I agree, the university should not have signed off on the project in the 1st place.--she is the student.
#9, are you seriously disputing scientific conclusions about the effectiveness of herbal abortifacients by claiming that science is biased against pagans? Maybe the ancient pagan drugs can't be bought over the counter in America... or maybe they were wrong, why is that so surprising? It's not like they had rigorous testing, measurement, and verification methods back then. But no, science is just bigoted.
The quote from Funai is one of the best I've ever seen anywhere.
Seriously, YDN. Did you just make up "shed doubt" for the occasion?
finally! some science....some reason.
there's been way too much gut-reaction, over-the-top hype surrounding this whole thing.
we needed something like this.
Leave it to the Art major to come up with a scientifically impossible lie.
I'm confused. Is the artist a liar? Is her project a phony scam? More importantly, do I care?
You kids have a lot to learn about reporting if it took you a week to get to this point. If the medical sources had been called on the first day, you would have seen how thin this story is. Where was your skepticism? It really makes me fear for the future of journalism that everyone who reported this story so far has been so gullible.
Art? No - Disgusting!
So, lying is a new art medium according to the Yale art department. How much has she spent on her education?
In a few years, she'll be receiving NEA grants for such lying - oops! I mean performance art - from your hard earned tax dollars!
Many Chinese herbal materia medica in the Qi classification and pretty much all in the Blood invigorating classification are contraindicated for pregnancy. However, they are often used to induce labor. There are many acupuncture points that are also used to induce labor, and, if applied inappropriately, can also induce miscarriage.
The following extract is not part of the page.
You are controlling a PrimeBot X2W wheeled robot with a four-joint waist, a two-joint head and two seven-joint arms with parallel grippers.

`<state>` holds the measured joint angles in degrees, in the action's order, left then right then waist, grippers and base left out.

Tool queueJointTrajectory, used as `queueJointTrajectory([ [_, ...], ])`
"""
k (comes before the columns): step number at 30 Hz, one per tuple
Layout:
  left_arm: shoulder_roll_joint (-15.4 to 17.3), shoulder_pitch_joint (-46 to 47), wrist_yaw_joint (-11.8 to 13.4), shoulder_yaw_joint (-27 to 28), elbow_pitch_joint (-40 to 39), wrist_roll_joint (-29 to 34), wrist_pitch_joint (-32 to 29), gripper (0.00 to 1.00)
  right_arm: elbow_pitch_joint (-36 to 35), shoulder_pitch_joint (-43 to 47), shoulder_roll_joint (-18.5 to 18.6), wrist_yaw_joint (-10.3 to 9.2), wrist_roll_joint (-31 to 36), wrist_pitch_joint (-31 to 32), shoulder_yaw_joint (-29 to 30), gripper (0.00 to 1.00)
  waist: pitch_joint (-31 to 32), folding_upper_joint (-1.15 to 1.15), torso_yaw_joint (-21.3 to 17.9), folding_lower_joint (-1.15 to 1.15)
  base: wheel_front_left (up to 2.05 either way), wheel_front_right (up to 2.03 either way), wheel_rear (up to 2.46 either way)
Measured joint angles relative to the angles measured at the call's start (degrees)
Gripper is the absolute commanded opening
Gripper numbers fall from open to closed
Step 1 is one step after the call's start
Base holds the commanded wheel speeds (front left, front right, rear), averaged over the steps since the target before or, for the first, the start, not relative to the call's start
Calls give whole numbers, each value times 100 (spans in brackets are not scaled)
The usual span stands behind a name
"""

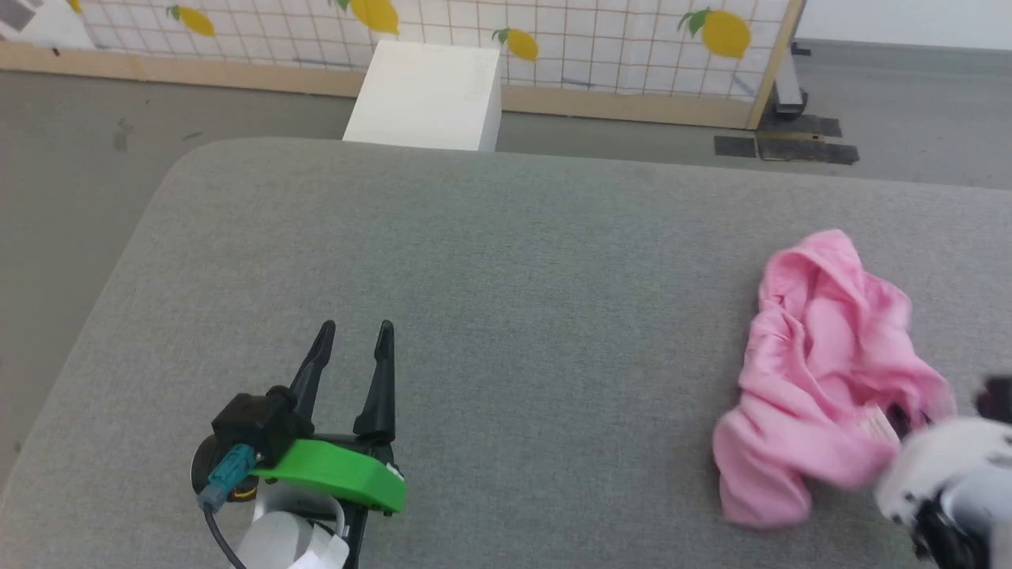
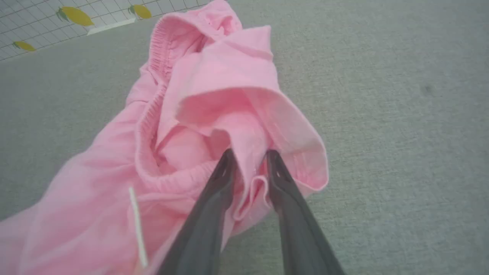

All that aside, Schvats seemed to accomplish was obtain her proverbial 15 minutes in the royal panopticon. She and perhaps Lindman are sitting in the proverbial tower orgasming over the folly that has erupted that Schvats has created. The actual "art" is the folly that has erupted over the alleged controversy. With every day that this stays in the news, adds to her notoriety.
Pesonally, it would seem as if Schvats has not gotten over the reaction, or lack thereof, she received from her mother regarding the initial onset of her menses (the Ming Period), and this alleged project was just an extension of that temper tantrum.
Well, looks like Chase and the Women's Center have egg on their faces. Again. Who knew that writing an op-ed accusing the university of lying without any evidence whatsoever to back up that claim might not be a good idea?